The experts say these moves seem like the authorities' attempts to assert control after the normalization of relations with the United States and Vietnam's entry into the Association of Southeast Asian Nations (ASEAN). Says one analyst: "It's the leadership's way of saying even though they are opening up to the outside world, the party is still very much in control."
The arrests coincided with official denunciations of Western interference in Vietnam's human rights affairs. "We are willing to continue a dialogue on human rights, which we consider a global issue, but do not accept it as a condition for trade and economic relations," said a foreign ministry spokesperson.
In Laos, meanwhile, the LPRP has also explicitly ruled out any chance of sharing power. Evans says a key difference in Laos is that there is little demand for change. "The relative isolation of the vast majority of the people from the affairs of the city has made them less interested in politics, " he says, noting the largely peasant-based nature of Laotian society.
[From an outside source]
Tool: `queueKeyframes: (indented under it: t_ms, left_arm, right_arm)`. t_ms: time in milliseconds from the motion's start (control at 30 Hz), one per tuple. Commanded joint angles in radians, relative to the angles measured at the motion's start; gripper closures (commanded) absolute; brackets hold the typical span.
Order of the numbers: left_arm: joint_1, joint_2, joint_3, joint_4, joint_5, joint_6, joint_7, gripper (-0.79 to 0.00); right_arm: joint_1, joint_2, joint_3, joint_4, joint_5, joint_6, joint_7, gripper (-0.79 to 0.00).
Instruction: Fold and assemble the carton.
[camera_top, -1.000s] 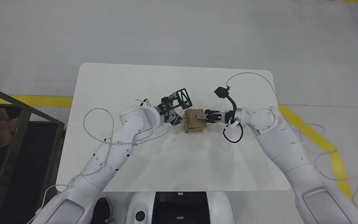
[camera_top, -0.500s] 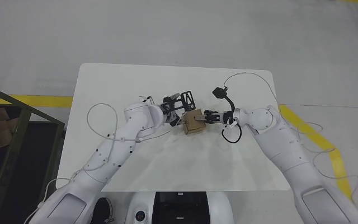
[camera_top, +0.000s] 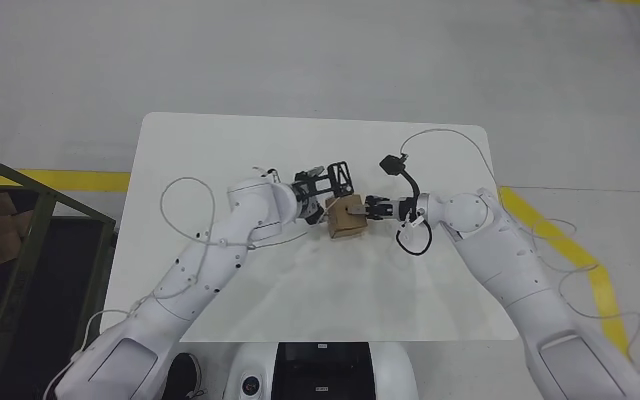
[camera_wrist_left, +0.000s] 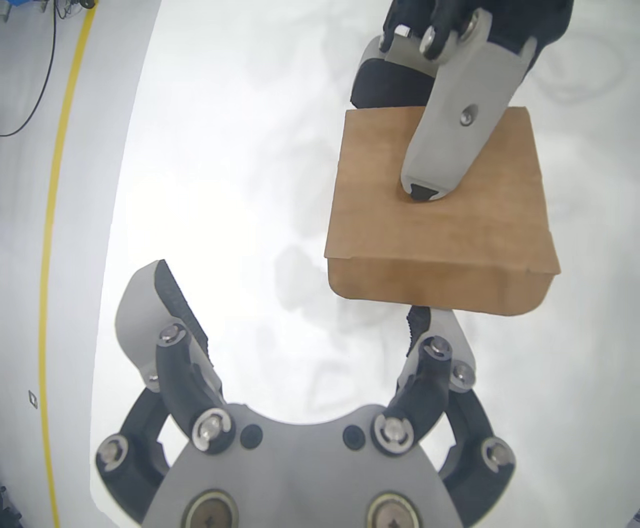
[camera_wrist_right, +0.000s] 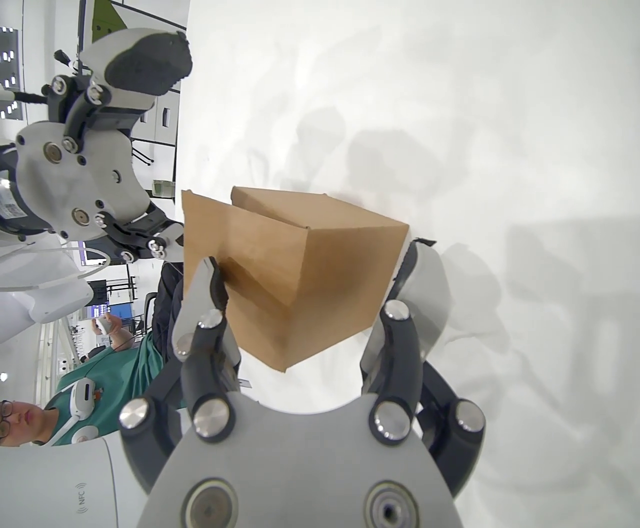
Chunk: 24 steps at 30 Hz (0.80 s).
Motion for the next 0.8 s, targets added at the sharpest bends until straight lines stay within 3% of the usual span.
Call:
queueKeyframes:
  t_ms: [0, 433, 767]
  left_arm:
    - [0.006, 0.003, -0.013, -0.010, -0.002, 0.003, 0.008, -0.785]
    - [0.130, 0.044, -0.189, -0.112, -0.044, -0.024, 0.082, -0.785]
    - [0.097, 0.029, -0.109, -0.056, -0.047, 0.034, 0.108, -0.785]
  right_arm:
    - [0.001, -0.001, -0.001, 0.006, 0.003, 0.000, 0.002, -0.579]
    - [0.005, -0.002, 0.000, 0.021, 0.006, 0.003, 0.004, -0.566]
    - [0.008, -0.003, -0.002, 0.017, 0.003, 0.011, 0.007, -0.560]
But not everyone agrees there has been no political change in Vietnam and Laos. Says a Vietnamese official who asked not to be named: "Many in the foreign media say reform has just been economic. Things have definitely become more liberal."
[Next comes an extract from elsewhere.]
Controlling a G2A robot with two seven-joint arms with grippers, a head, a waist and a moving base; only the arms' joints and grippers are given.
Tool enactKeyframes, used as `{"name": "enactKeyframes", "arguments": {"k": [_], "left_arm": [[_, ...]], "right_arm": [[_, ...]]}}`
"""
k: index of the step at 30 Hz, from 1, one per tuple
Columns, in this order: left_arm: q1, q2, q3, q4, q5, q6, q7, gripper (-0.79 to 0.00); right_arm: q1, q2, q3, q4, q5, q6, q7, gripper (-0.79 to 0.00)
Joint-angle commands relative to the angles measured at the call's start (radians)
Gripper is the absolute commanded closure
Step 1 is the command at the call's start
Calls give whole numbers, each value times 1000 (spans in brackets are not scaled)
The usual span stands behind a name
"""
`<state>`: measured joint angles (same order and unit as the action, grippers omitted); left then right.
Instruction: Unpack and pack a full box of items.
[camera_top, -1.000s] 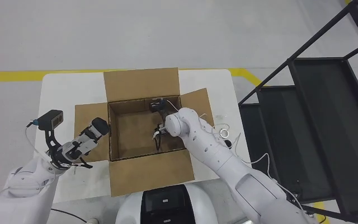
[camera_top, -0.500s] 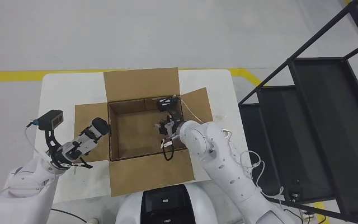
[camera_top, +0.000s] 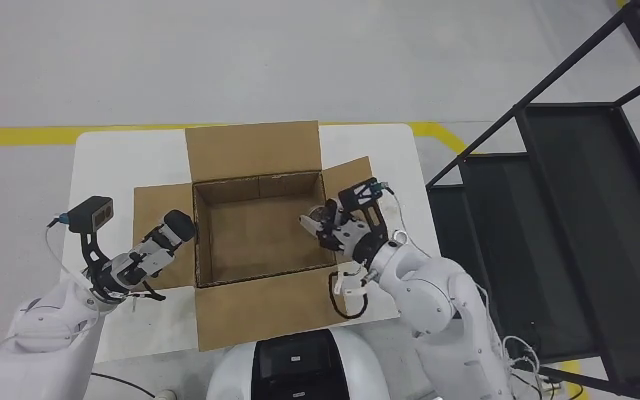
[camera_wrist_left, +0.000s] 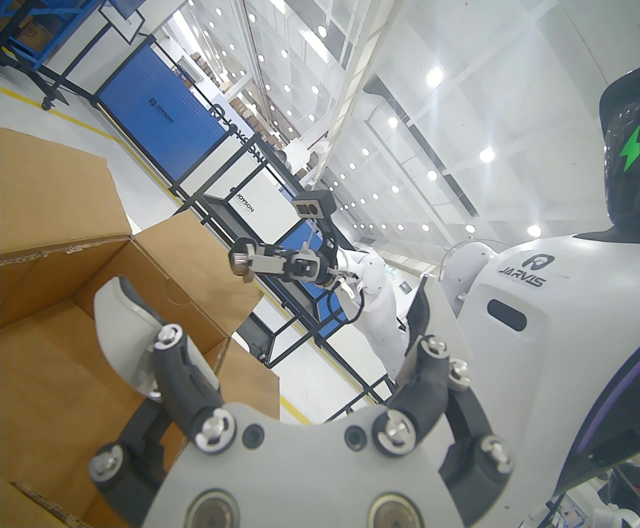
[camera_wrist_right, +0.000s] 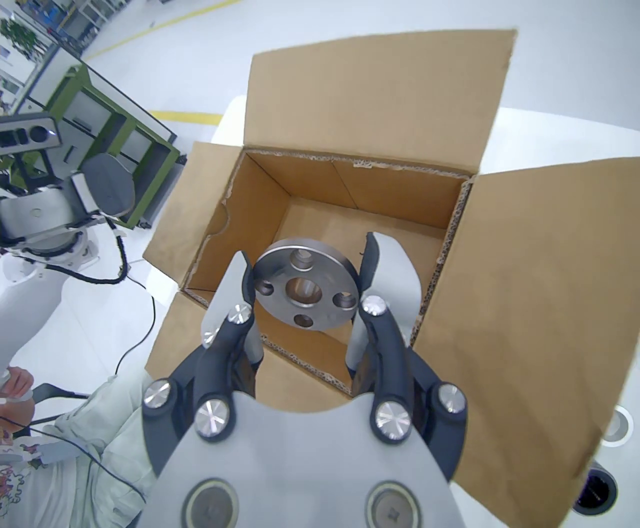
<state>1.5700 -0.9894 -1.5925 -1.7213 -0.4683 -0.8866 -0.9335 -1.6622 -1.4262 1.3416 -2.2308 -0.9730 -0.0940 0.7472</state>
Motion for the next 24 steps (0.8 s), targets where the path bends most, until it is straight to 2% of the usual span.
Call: {"name": "enactKeyframes", "arguments": {"k": [1,17,20,24], "left_arm": [[0,0,0,0,0,0,0,-785],[0,0,0,0,0,0,0,-785],[0,0,0,0,0,0,0,-785],[0,0,0,0,0,0,0,-785]], "right_arm": [[-42,4,20,-19,8,-22,-16,0],[-54,7,24,-20,5,-25,-37,0],[-94,14,101,-80,54,-25,-54,0],[-187,27,289,-119,181,-89,-81,0]]}}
He points to the growing independence of the respective National Assemblies in both countries, the lifting of internal travel restrictions, and the rising availability of foreign media such as newspapers and satellite television. Says the official: " Three years ago you could not even invite a foreigner into your home without permission but now this is no longer the case. The bottom line is that while change is happening it will be step by step."
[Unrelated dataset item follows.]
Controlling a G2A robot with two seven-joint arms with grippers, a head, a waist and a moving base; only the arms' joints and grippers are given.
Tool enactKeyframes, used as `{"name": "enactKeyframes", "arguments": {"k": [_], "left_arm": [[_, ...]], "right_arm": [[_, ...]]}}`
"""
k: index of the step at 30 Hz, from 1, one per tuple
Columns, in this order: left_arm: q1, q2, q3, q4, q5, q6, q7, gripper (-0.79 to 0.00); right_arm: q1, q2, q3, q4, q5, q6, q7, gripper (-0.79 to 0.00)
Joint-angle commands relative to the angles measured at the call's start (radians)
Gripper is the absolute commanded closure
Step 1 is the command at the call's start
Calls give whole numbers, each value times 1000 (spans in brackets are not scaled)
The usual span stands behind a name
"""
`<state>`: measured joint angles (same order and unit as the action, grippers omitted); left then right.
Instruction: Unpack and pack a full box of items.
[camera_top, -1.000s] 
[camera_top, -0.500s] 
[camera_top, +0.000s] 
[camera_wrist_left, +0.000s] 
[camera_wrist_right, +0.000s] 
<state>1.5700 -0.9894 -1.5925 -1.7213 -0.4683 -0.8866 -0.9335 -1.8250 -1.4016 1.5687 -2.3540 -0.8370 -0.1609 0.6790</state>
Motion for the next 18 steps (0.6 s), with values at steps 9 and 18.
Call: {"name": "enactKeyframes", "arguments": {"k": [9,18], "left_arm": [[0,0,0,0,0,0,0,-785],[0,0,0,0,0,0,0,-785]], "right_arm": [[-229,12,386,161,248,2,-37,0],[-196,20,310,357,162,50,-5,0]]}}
Some observers believe Laos and Vietnam have good cause to be wary of the changes sweeping them, as both poor countries confront a painful integration into the world economy on terms that can hardly be considered favorable.
Neighboring Cambodia has also provided them vivid proof for their assertion that multi-party systems bring instability and could endanger economic growth. Vientiane and Hanoi had pointed to Cambodia under the direction of the United Nations as an example of the risks of unrestricted opening to the outside world: a lack of indigenous sovereignty, economic chaos, a rise in crime, the influx of foreigners with dubious intentions and connections.
And while the 1993 polls went smoothly, many believe Cambodia's human rights situation two years after the UN peacekeepers left is far worse than that of its two neighbors. These include attacks on the press, and what a 1994 U.S. State Department report called "credible reports that individual members of the security forces committed serious human rights violations including instances of extra-judicial killings".
Cambodia also suffered a series of financial scandals recently and is still battling the Khmer Rouge insurgency that drains drain resources and creates a general climate of uncertainty.
But the future of the one-party rule in Laos and Vietnam depends on the continued ability of Chinese-style reforms to generate sufficient economic development to buy off the emerging middle class of these nations. Adds Evans: "If the LPRP and the Vietnamese Communist Party can transform themselves into straight nationalist parties in the tradition of capitalist one-party states so common in the developing world, they might survive in the long run."